Each had gone into the bargain imagining they were hoodwinking the other. “I have them!” exclaimed Hitler on hearing that the Russians had signed. The pact brought him peace in the rear while he set about his Polish and Western conquests, as well as access to Soviet raw materials to feed the war machine and circumvent the threat of blockade.

To Stalin it looked like a sweet deal. Despite their overtures, France and Britain could give him nothing but promises, whereas the Nazis were offering military technology, a free hand to expand his domains, and a stay of execution that might extend indefinitely. If things went really well the Germans and the Allies might bleed each other white, leaving the USSR to dominate Europe.

Moorhouse makes it clear that the pact meant more to Stalin than it did to Hitler, for whom ideology would always eventually trump expediency. Despite overwhelming evidence that Germany was planning to renege, Stalin almost to the end refused to accept that the game was over, literally shooting the messengers who brought the bad news.

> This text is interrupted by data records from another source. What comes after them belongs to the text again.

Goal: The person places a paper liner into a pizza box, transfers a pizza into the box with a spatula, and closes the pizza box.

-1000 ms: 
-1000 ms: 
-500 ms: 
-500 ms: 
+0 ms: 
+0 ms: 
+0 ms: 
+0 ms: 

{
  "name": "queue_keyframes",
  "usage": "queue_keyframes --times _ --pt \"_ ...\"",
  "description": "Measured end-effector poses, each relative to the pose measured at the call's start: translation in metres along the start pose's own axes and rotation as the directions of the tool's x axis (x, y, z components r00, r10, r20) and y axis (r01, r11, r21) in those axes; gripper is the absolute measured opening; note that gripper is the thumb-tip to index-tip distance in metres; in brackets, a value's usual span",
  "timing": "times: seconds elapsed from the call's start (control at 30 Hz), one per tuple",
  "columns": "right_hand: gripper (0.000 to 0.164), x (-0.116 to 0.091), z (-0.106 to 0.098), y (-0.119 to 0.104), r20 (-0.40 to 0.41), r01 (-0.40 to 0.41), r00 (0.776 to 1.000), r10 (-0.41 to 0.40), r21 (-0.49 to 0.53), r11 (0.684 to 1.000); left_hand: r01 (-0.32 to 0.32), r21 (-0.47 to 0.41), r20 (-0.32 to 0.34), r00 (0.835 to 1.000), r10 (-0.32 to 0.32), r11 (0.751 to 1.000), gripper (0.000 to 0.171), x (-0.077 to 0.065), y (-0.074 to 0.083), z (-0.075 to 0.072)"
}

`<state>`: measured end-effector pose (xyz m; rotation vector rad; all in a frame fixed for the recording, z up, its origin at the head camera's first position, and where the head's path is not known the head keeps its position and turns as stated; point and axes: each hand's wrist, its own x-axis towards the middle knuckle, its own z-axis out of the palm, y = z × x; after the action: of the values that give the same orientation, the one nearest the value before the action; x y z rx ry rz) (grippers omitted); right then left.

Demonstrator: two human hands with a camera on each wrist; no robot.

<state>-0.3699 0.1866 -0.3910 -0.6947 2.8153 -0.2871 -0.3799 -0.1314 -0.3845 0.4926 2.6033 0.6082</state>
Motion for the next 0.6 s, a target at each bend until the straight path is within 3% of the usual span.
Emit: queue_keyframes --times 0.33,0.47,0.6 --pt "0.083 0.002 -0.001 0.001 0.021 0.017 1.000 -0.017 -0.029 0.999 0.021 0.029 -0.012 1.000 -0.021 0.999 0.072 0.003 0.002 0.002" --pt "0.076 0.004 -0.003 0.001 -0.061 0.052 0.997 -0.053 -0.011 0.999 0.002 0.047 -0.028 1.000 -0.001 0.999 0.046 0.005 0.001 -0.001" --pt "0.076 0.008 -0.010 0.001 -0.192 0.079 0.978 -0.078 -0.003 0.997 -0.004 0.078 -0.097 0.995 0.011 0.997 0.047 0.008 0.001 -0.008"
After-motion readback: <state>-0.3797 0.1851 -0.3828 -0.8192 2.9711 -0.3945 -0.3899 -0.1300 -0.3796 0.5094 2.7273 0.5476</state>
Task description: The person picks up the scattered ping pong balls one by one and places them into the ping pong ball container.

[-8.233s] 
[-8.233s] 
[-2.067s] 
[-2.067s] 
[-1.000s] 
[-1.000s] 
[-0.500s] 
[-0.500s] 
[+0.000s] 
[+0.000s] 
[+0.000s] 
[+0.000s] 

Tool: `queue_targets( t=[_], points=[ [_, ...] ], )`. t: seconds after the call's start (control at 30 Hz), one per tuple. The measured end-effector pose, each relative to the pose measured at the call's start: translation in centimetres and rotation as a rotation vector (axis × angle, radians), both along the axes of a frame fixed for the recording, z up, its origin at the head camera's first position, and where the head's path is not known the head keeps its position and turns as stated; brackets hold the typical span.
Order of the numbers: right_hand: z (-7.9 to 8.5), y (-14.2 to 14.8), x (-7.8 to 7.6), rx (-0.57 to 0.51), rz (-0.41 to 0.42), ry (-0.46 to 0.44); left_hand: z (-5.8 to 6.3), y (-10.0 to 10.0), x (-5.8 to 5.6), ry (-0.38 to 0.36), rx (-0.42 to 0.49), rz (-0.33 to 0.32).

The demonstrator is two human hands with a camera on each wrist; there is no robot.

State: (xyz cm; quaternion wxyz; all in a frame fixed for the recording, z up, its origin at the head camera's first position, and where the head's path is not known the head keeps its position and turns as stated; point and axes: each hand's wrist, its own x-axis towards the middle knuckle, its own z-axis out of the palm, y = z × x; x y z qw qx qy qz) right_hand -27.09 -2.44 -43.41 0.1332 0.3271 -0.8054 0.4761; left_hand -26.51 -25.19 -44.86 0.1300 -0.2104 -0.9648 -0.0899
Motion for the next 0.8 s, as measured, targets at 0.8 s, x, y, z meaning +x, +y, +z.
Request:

As the ultimate victors, the Russians never had to undergo the national self-examination and acts of contrition forced on the Germans for their wartime behaviour. There is no sign of them doing so now. Instead in all likelihood they will use next year’s anniversary to reinforce the message that it was their sacrifices that ultimately defeated Hitler. While that may be true, it is good that we have Moorhouse’s book to remind us of the bigger and darker story.